Even if your response is to say you’re busy and you’ll get back to them with a more detailed answer at a later date, it’s going a long way to improve the sender’s perception of your personal brand.
Add to that the fact that so many other of their emails will go unanswered and the effect is amplified. (Plus consider whether, if you’re one of those non-responders, how that might be affecting people’s perceptions of you.)
Who knows…you may well find you’re receiving responses that begin the same as the ones above!
What’s your view of replying to emails? Do you make replying in a timely manner part of your brand (and if so, what reaction do you get?) Or does the sheer weight of emails hitting your inbox make that an impossibility? I’m pretty sure this’ll split people’s opinions, so let me know what side of the fence you sit on with a comment below. Thank you!
This is definitely a Marmite topic! I agree with you on prompt responses, but you don’t address my biggest dilemma which is:
When to “reply all” and when to reply only to the sender. the latter becomes a problem when everyone else “replies all” but you haven’t. Then it looks as though you haven’t replied at all!
That’s a very good point Nicola. It’s something I’ve wondered about myself.
If it helps, here’s what I do:
If the reply is purely to acknowledge receipt of the email (like agreeing to the time of a meeting) I reply to the sender only. That way everyone else avoids an extra email in their inbox.
There’s a chance I might be seen by others as not replying, but the important person, ie the sender, is covered.
However, if my response will be adding to the conversation and worth others knowing, I’ll reply all.
Hope that’s helpful.
I agree with the underlying concept but there is a danger of being less effective in the workplace if work is interrupted every time an email comes in.
So would an automatic reply thanking the sender for the email with a message that a full reply will be sent within x hours / days?
You’re right that emails can interrupt your flow of work and I’m not saying everything needs an immediate answer. It’s when days go by with no response that a negative aspect can be associated with your brand.

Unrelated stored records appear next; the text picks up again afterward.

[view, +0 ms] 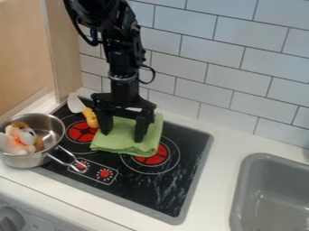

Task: Placed the green towel between two burners

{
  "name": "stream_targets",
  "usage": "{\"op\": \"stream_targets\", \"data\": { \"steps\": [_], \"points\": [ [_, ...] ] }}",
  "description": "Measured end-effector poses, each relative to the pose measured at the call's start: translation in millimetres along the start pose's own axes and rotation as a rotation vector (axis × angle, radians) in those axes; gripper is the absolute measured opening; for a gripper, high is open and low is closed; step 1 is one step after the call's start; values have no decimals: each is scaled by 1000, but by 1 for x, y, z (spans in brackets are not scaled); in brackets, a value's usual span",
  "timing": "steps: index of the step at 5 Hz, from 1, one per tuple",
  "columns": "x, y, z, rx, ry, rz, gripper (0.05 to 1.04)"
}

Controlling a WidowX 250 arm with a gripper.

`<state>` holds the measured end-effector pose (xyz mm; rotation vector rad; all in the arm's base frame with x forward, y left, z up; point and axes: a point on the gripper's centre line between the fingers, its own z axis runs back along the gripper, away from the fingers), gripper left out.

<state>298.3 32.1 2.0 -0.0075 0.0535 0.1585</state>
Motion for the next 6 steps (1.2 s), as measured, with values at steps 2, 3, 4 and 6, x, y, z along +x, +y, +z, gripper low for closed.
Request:
{"op": "stream_targets", "data": {
  "steps": [2,3,4,6],
  "points": [
    [-4,0,4,4,6,12,998],
    [-4,0,14,4,-11,16,998],
    [-1,0,34,6,-66,18,998],
    [-8,-5,67,10,-152,19,998]
  ]
}}
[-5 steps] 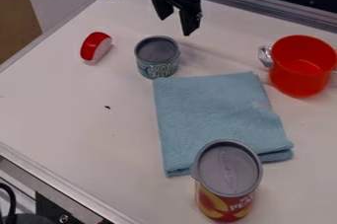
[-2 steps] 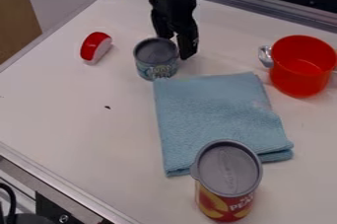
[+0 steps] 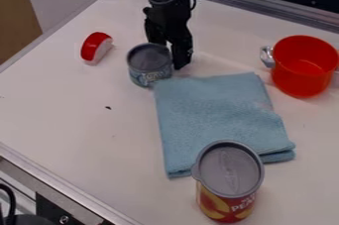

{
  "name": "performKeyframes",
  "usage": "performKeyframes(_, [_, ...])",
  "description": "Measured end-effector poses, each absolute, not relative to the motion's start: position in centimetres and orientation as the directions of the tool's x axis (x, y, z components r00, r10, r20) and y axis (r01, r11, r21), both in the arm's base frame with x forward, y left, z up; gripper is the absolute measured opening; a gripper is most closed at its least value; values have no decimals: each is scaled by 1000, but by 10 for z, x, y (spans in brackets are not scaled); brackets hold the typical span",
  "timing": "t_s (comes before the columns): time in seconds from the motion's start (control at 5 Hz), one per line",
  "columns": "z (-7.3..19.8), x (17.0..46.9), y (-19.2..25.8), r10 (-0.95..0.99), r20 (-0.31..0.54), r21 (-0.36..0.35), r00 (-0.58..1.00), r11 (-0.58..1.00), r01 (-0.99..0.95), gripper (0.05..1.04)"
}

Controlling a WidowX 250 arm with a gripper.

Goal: Move the can to the bottom part of the table

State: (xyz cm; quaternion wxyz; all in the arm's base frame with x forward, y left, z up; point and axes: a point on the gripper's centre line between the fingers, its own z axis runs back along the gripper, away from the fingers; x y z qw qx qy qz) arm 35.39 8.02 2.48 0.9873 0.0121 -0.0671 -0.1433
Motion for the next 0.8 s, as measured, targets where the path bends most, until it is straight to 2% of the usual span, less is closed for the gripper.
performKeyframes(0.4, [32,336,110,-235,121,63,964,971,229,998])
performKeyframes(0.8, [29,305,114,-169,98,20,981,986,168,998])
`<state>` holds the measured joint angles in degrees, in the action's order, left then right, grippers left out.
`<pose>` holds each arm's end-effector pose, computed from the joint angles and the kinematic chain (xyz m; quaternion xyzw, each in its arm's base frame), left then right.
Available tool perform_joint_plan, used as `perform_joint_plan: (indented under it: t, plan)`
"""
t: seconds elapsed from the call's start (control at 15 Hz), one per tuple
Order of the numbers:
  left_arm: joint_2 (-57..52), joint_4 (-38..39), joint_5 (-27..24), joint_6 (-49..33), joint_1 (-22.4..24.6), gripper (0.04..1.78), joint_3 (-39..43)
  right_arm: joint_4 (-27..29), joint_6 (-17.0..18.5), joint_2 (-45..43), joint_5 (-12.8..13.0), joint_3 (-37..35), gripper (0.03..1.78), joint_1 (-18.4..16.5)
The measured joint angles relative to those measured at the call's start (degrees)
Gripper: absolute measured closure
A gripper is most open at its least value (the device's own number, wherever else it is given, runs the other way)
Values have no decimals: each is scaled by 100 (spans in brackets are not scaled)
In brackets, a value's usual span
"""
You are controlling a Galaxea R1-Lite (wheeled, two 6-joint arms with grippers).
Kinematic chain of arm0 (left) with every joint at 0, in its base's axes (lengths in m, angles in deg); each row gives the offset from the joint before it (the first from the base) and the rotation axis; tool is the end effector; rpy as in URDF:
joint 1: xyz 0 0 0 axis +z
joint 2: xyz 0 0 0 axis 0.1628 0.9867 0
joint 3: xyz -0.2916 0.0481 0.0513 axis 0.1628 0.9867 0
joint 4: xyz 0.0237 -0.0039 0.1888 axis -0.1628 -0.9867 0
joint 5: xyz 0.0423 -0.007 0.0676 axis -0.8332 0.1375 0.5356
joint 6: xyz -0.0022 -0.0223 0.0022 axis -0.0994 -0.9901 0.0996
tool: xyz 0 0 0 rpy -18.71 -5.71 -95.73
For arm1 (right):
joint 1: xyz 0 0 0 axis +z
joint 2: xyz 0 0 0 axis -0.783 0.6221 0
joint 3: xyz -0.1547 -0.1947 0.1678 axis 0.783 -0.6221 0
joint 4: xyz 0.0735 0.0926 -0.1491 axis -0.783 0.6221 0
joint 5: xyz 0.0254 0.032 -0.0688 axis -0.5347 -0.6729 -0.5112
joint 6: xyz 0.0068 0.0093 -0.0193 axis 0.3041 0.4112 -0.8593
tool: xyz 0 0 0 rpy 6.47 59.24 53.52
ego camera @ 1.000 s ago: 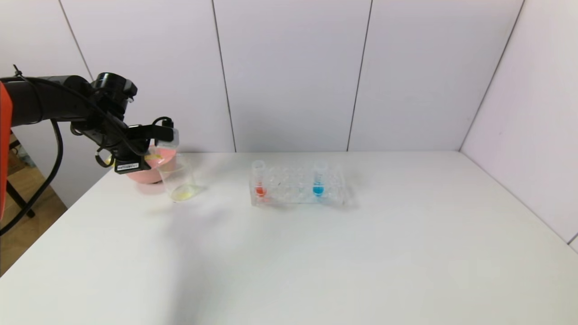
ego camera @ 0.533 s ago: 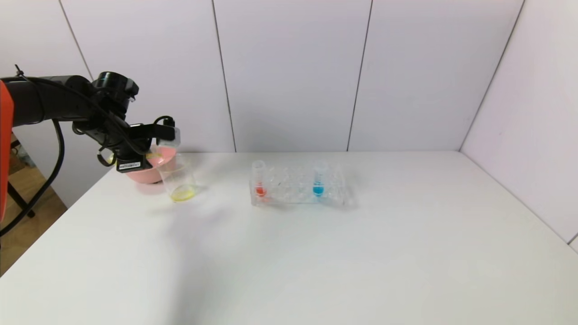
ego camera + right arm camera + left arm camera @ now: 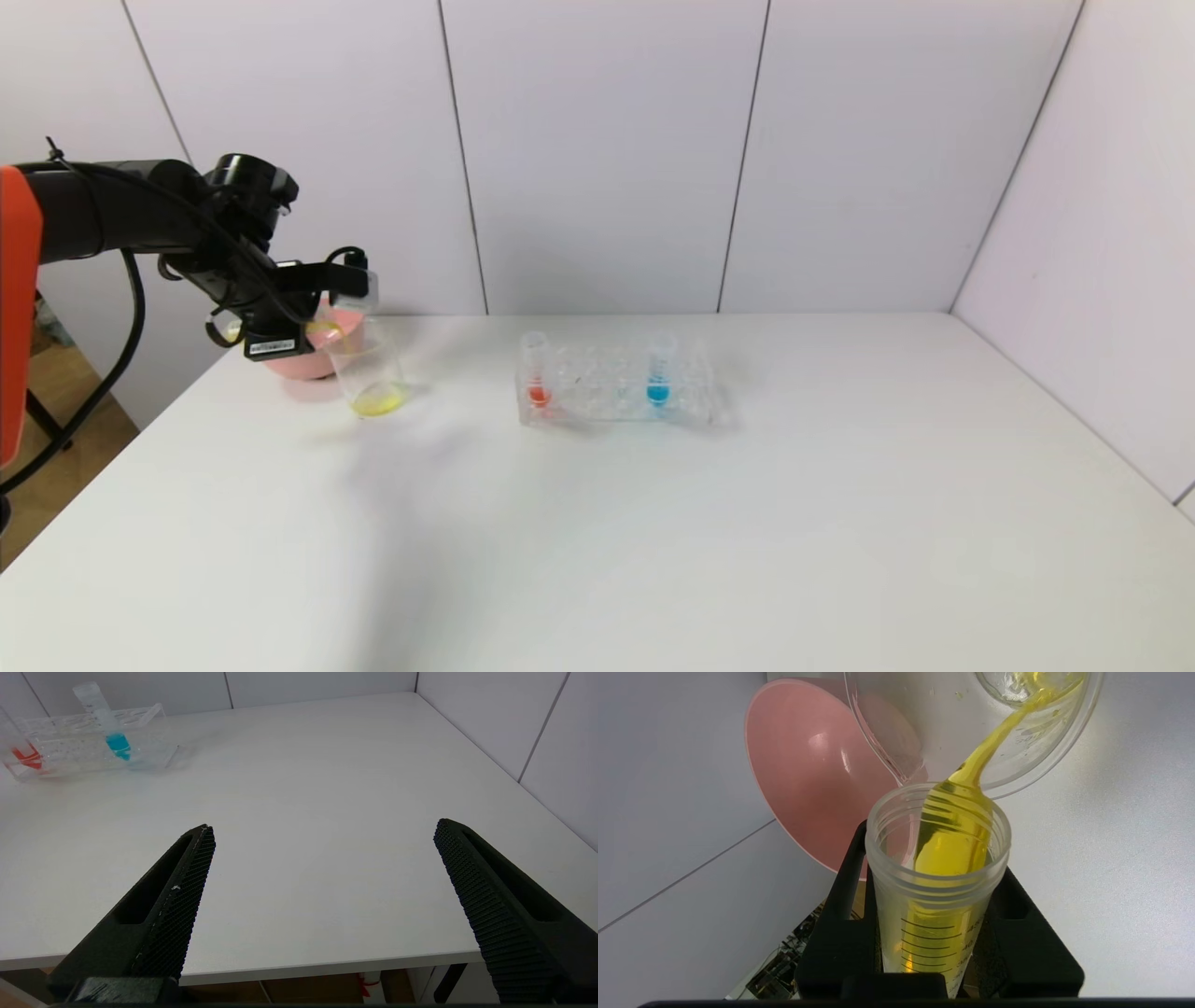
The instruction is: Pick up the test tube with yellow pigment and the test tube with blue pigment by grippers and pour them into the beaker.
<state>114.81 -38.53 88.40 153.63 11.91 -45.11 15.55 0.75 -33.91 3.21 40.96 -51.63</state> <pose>0.4205 0.0207 0.2105 0.5722 0.3714 -0.2200 0.6974 -0.0227 -0.0007 0.0758 0.0481 -0.0015 -0.0199 0.9986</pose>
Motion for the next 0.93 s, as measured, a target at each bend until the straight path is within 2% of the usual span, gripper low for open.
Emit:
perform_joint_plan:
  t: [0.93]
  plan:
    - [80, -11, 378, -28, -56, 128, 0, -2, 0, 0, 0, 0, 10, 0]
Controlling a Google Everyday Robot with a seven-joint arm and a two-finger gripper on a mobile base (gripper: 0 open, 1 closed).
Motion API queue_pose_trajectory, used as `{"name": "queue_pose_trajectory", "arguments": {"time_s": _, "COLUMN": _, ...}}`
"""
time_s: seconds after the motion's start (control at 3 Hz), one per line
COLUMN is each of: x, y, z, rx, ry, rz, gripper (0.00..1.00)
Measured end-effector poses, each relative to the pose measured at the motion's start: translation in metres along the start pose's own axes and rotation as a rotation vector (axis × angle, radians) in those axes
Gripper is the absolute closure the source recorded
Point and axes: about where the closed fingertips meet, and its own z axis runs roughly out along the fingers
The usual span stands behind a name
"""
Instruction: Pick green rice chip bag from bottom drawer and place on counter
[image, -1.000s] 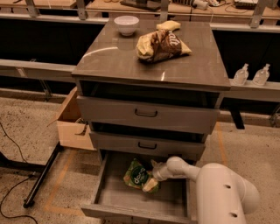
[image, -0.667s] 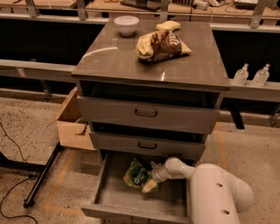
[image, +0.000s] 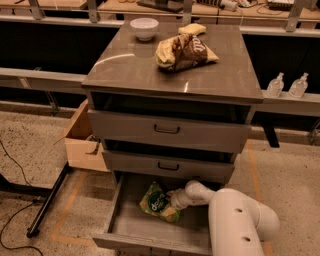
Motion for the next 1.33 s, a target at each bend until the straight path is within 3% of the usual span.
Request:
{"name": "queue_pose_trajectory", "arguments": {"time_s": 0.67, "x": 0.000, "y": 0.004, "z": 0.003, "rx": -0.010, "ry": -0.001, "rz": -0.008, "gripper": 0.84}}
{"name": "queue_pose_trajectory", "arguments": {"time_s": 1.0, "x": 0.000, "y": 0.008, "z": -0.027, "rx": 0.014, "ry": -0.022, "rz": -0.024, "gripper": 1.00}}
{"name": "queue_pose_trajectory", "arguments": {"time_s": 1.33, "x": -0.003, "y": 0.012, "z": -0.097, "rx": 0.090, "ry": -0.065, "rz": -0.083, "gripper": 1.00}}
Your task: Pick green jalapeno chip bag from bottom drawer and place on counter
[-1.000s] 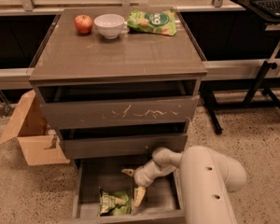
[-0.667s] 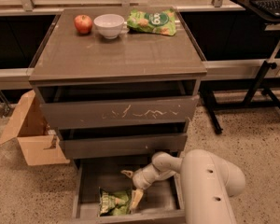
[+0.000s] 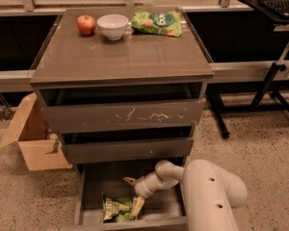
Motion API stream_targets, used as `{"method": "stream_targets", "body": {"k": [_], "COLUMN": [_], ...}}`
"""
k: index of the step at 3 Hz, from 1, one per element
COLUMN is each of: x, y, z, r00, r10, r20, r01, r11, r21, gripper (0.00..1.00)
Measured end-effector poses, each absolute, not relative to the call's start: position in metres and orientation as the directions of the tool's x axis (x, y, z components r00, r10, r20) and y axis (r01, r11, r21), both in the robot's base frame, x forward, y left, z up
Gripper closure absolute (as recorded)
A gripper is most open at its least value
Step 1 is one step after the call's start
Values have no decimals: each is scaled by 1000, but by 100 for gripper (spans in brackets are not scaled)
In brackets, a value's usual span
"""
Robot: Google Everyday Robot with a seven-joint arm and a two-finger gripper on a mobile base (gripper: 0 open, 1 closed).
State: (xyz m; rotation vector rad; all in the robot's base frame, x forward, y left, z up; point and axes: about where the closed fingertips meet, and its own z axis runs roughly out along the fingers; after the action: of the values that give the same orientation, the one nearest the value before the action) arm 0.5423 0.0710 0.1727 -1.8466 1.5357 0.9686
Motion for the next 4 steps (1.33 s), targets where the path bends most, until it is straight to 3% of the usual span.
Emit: {"method": "stream_targets", "body": {"k": [2,4], "x": [544,546], "y": [84,91], "z": [145,123], "r00": [55,28], "r10": [-556,-540], "r20": [-829,-841], "r01": [-992,-992], "r11": [-128,-115], "r21": [20,41], "gripper": [3,49]}}
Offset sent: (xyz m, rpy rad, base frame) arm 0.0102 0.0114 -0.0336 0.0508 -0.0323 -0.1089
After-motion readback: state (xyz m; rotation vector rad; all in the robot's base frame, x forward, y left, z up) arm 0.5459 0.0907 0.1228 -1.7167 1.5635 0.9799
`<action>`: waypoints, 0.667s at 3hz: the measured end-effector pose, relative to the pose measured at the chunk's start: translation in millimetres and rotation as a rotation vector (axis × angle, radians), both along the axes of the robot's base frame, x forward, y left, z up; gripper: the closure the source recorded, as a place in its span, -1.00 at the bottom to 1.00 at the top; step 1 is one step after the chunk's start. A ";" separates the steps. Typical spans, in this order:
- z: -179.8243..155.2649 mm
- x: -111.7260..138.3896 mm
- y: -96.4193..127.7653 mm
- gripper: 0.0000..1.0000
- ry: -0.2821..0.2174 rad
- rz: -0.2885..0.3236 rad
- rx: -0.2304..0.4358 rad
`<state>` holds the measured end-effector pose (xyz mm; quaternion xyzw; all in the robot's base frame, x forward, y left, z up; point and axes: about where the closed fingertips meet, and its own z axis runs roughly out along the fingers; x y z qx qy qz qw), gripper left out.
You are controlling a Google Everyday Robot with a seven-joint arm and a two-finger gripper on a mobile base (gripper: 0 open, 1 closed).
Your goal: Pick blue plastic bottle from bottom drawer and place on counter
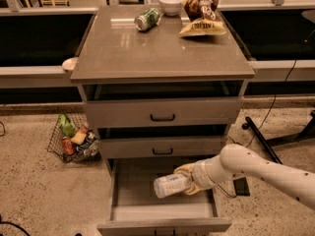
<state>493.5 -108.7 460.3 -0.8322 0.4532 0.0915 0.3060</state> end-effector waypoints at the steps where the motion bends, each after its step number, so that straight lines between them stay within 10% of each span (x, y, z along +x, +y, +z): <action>1: 9.9 1.1 -0.5 1.00 -0.021 0.011 0.004; 2: 59.5 0.5 -6.5 1.00 -0.115 0.038 -0.001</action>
Offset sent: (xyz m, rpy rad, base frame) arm 0.0092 -0.0257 0.1585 -0.0314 -0.2975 0.0644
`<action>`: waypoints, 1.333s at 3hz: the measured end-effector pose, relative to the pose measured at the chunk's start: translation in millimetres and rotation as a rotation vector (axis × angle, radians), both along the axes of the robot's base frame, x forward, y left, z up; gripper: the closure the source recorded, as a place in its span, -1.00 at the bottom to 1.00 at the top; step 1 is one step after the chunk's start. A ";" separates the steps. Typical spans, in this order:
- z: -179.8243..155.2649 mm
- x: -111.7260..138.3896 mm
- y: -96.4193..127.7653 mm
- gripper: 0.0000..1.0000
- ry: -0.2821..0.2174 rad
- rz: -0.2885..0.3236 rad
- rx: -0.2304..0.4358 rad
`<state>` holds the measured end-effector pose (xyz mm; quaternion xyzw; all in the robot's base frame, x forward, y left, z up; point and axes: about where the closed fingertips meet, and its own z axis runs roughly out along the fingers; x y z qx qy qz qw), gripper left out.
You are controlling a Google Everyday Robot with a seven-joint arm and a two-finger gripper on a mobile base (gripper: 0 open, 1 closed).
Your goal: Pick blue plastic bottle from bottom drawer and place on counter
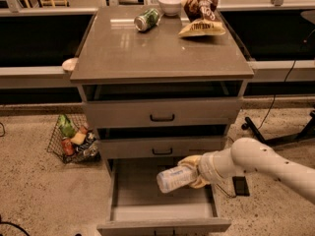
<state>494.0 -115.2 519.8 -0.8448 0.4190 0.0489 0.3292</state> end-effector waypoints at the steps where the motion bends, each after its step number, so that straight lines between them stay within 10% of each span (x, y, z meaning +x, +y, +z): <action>1: 64.5 0.7 -7.1 1.00 -0.107 0.018 -0.037; 4: 164.6 17.6 -16.9 1.00 -0.261 0.029 -0.072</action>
Offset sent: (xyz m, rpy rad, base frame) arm 0.0024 -0.0183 0.1900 -0.1374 -0.2993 0.0319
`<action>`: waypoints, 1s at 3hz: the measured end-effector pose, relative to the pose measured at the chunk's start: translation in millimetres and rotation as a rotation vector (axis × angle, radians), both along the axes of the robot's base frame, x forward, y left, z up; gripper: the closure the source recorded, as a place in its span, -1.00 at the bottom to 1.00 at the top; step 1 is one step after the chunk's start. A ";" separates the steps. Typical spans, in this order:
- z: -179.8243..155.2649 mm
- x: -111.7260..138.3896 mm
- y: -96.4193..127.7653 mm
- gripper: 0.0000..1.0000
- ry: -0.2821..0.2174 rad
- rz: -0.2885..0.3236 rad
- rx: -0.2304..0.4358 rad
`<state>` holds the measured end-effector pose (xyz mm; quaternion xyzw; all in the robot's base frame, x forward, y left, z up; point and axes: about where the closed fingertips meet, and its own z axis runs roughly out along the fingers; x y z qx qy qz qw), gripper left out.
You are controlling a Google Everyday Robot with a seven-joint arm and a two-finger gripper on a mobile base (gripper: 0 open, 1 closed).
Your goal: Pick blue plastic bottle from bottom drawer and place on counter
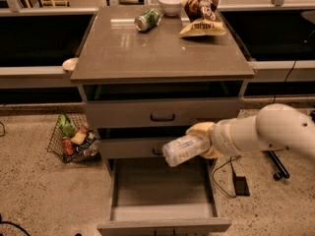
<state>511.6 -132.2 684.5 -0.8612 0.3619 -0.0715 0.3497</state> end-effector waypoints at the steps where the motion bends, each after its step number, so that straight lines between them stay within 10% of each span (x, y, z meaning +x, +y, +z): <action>1: 67.2 23.1 -1.1 1.00 -0.091 0.036 -0.013; 3: 119.6 41.8 1.3 1.00 -0.137 0.064 -0.048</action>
Offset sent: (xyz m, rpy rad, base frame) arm 0.0565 -0.0028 0.1676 -0.0985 -0.1738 0.0850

I’ve seen people use an automatic reply very successfully though, saying they only address their emails once or twice a day.
My husband and I have discussed the lack of email response by people. They do not wish to acknowledge an email, and so the sender must assume there is no interest because the communication is being ignored.
It’s a bit frustrating especially with people being “glued” to technology. There is no courtesy extended a reply, even if it’s “I’m not interested or no thank you”.
I believe a reply is appropriate (unless it’s clearly junk mail) and have responded with a “thank you, I appreciate your email but I’m not interested or please remove from distribution” to close the thread to be considerate of the attempt to connect.
Hi Jennifer,
I’m a huge fan of your blog, apologies for the delay in responding.
The misuse of e mail as a communication medium is something I come across almost every day – and it’s the source of more misunderstanding and “fall outs” than I have time to list, or your followers have time to read.
Some tips I’ve found helpful though are –
– Label the subject matter box with a quick, concise, instruction of what the content requires of the recipient – e.g RSVP by…., Read / Information only, etc
– If the content runs to more than 150 words it not an e mail – it’s a phone call or a face to face (if that’s not practical, create an attachment that is subject specific)
– on the vexed question of the “CC” ask ourselves “what my INTENT behind copying in this recipient and what will be the impact on the addressee
Overall it’s worth remembering that only 7% of the effectiveness of how we communicate is attributable to the words we use. 38% is attributable to our tone and 55% to our body language and facial expression , so ……… do we really want to diminish the effect of our communication by 93% ?
Great post – thanks for the content, it’s appreciated,
Cameron
That’s all great advice Cameron. I like the one about labeling the subject box with a call to action.
[…] be clear: I don’t mean you shouldn’t reply at all. Disappearing completely from people’s inboxes won’t do your personal brand much […]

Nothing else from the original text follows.